Entries taken from a collection
* * *

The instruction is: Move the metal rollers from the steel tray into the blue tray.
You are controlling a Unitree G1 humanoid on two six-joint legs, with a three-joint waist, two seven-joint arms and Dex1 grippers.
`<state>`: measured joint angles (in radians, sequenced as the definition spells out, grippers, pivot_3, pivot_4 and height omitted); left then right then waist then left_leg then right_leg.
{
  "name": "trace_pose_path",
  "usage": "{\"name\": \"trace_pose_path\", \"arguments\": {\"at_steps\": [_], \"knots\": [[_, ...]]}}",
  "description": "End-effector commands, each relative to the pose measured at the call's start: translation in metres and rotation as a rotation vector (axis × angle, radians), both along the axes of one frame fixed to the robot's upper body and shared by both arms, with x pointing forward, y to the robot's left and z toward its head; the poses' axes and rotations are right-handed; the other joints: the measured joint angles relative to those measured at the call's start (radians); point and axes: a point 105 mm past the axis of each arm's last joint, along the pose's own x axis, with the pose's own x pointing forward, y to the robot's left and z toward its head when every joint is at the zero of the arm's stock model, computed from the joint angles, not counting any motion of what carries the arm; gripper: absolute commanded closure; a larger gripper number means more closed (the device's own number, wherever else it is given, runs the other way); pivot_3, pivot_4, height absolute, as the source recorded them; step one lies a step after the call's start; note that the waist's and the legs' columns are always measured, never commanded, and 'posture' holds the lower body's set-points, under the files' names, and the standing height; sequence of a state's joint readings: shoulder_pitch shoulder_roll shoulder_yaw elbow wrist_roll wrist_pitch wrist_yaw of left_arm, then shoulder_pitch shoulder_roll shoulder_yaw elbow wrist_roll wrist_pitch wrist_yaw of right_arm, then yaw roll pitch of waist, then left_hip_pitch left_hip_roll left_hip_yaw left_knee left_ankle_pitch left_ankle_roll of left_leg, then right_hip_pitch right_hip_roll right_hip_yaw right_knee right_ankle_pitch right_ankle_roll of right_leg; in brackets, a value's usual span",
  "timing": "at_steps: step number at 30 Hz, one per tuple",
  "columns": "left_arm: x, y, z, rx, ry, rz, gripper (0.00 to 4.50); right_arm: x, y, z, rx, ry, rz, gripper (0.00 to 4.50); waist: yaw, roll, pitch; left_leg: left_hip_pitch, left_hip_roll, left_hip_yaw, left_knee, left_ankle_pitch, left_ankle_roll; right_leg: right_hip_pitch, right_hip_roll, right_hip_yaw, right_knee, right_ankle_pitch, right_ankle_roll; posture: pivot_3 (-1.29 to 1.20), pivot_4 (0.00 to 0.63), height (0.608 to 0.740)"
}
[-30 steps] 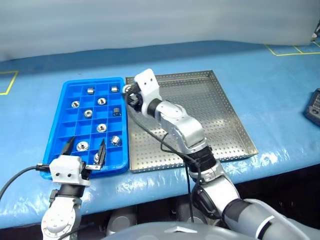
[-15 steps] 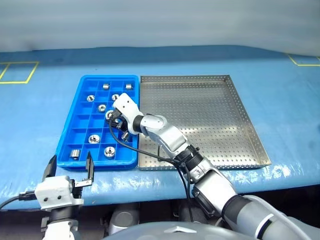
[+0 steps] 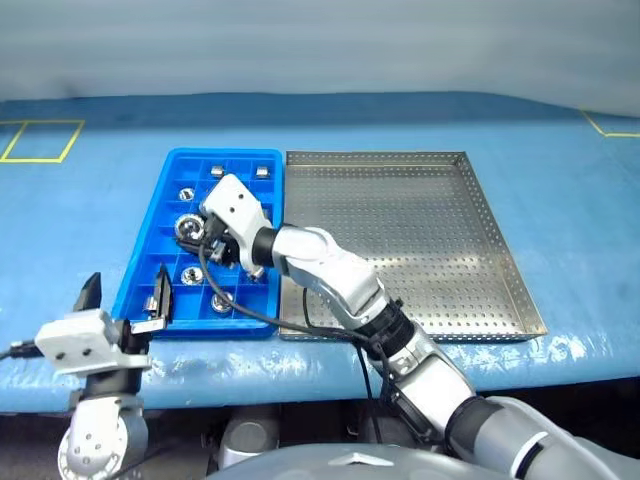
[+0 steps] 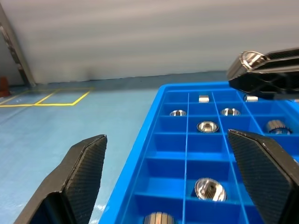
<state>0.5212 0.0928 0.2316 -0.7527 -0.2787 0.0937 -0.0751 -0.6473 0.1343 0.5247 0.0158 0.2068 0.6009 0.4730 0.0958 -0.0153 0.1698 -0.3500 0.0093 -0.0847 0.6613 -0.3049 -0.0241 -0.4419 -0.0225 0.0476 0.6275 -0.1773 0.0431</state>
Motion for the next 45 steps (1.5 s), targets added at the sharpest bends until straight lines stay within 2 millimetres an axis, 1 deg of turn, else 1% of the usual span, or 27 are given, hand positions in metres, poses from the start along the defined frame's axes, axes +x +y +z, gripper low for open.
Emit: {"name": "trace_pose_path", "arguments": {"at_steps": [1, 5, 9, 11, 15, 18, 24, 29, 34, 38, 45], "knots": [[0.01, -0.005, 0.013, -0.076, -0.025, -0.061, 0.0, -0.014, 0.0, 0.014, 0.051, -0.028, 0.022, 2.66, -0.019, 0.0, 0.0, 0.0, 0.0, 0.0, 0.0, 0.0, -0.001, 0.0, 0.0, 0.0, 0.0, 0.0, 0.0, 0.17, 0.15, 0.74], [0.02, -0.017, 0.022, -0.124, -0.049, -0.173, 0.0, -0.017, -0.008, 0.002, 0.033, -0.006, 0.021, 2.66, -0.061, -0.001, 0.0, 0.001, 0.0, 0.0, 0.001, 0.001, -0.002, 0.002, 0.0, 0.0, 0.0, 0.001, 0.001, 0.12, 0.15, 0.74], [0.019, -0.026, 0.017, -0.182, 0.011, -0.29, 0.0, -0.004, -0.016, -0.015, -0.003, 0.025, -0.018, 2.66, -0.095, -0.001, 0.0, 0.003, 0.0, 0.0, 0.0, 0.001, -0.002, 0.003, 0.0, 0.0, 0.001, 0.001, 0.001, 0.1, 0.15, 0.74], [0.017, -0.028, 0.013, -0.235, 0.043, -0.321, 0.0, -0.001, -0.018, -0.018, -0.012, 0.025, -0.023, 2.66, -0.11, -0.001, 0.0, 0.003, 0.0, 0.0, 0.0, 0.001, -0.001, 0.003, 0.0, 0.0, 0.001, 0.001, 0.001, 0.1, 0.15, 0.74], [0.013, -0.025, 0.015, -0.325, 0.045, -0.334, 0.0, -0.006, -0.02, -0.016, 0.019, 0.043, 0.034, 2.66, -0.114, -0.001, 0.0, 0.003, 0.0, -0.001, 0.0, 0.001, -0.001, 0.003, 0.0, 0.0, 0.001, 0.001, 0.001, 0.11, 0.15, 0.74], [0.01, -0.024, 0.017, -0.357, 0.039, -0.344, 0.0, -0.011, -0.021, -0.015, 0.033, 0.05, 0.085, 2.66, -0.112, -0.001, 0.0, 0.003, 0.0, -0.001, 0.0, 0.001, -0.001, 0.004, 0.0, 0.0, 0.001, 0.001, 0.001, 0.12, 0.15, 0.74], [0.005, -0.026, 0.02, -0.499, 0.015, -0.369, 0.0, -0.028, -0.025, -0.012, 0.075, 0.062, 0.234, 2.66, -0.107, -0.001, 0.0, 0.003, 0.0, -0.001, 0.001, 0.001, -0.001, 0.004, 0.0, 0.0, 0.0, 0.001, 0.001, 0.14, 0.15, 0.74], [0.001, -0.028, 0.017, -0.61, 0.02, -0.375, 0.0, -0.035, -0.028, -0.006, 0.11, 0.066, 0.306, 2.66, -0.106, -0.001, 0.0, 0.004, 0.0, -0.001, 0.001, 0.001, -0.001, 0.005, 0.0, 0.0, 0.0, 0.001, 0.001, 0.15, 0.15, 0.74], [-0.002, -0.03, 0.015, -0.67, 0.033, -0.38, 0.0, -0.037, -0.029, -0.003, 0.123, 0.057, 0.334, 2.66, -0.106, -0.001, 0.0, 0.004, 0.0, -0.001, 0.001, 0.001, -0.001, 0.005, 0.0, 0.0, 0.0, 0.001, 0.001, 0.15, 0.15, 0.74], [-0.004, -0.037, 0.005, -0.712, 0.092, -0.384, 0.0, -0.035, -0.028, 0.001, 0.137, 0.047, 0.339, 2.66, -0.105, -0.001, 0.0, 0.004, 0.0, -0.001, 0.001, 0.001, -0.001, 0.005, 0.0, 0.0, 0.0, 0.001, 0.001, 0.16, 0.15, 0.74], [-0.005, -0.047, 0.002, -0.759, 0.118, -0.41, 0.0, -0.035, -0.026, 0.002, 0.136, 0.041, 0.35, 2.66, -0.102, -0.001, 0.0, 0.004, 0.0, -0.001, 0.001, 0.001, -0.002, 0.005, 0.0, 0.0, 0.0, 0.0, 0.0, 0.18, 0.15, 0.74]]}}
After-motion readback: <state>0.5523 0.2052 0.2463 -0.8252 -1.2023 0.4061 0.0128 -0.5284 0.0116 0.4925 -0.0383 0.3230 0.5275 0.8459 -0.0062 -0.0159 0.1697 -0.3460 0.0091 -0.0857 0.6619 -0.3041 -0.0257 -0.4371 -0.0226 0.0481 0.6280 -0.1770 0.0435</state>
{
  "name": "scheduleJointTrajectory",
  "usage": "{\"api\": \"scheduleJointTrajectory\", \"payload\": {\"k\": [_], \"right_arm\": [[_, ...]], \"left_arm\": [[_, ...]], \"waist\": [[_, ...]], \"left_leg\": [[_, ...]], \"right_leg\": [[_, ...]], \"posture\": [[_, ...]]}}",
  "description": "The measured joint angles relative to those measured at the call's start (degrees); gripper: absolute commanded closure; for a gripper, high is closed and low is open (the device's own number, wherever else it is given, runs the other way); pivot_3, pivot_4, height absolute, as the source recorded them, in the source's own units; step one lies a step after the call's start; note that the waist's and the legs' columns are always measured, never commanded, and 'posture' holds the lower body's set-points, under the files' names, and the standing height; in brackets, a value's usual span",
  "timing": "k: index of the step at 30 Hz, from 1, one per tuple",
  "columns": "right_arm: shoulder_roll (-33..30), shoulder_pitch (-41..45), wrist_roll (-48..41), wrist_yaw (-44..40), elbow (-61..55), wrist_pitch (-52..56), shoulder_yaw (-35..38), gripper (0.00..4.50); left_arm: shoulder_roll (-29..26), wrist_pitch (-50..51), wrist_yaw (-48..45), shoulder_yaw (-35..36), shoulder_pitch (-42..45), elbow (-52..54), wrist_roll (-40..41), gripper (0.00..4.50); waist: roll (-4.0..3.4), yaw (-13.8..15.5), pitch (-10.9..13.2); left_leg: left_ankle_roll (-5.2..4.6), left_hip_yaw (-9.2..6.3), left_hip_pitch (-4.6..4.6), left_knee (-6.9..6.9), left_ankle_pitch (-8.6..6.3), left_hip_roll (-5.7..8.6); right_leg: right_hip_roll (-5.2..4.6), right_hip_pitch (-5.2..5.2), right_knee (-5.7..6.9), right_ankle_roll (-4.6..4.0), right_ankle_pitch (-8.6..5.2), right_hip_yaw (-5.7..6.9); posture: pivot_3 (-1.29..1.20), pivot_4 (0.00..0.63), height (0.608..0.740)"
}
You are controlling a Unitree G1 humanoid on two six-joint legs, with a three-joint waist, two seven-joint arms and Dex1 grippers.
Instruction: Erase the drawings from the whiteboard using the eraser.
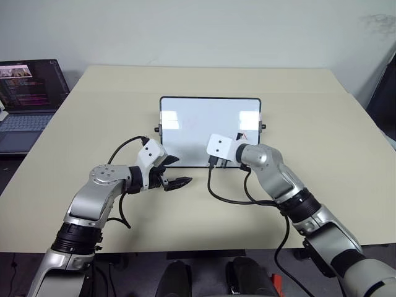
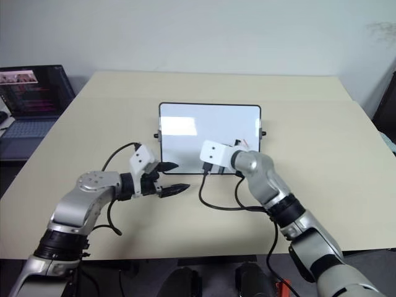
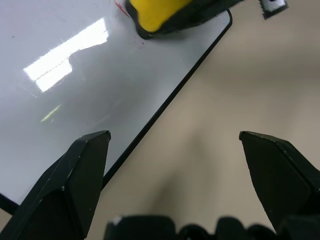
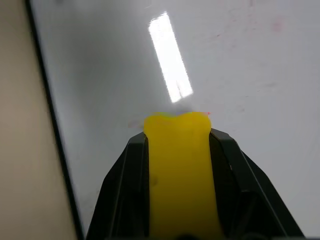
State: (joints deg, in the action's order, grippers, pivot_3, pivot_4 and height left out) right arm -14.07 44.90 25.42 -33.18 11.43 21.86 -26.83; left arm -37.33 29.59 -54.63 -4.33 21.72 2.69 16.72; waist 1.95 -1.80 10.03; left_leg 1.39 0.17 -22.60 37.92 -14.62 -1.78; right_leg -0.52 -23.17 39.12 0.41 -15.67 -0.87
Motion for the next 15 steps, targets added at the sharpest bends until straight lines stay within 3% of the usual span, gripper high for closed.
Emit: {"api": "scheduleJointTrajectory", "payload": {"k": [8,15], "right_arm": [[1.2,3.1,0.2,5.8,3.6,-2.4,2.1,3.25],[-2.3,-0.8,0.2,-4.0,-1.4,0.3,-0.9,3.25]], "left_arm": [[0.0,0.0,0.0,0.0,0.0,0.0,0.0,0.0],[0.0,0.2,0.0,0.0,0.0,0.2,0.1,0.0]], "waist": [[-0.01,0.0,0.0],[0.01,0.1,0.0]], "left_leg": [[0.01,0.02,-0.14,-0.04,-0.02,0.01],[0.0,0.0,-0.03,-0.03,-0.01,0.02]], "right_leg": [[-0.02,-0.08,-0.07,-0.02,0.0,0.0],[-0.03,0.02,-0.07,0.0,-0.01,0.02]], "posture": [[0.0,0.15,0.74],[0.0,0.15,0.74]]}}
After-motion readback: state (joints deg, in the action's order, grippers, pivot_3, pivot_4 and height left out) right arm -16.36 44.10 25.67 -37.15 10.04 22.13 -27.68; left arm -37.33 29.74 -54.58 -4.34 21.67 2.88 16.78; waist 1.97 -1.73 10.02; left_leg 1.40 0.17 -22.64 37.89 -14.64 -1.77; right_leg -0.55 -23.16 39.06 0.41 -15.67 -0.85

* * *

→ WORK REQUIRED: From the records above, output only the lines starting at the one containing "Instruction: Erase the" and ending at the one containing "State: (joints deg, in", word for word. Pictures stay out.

→ TASK ANSWER:
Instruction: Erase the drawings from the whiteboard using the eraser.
State: (joints deg, in the action's order, grippers, pivot_3, pivot_4 and height left out) right arm -14.07 44.90 25.42 -33.18 11.43 21.86 -26.83; left arm -37.33 29.59 -54.63 -4.33 21.72 2.69 16.72; waist 1.95 -1.80 10.03; left_leg 1.39 0.17 -22.60 37.92 -14.62 -1.78; right_leg -0.52 -23.17 39.12 0.41 -15.67 -0.87

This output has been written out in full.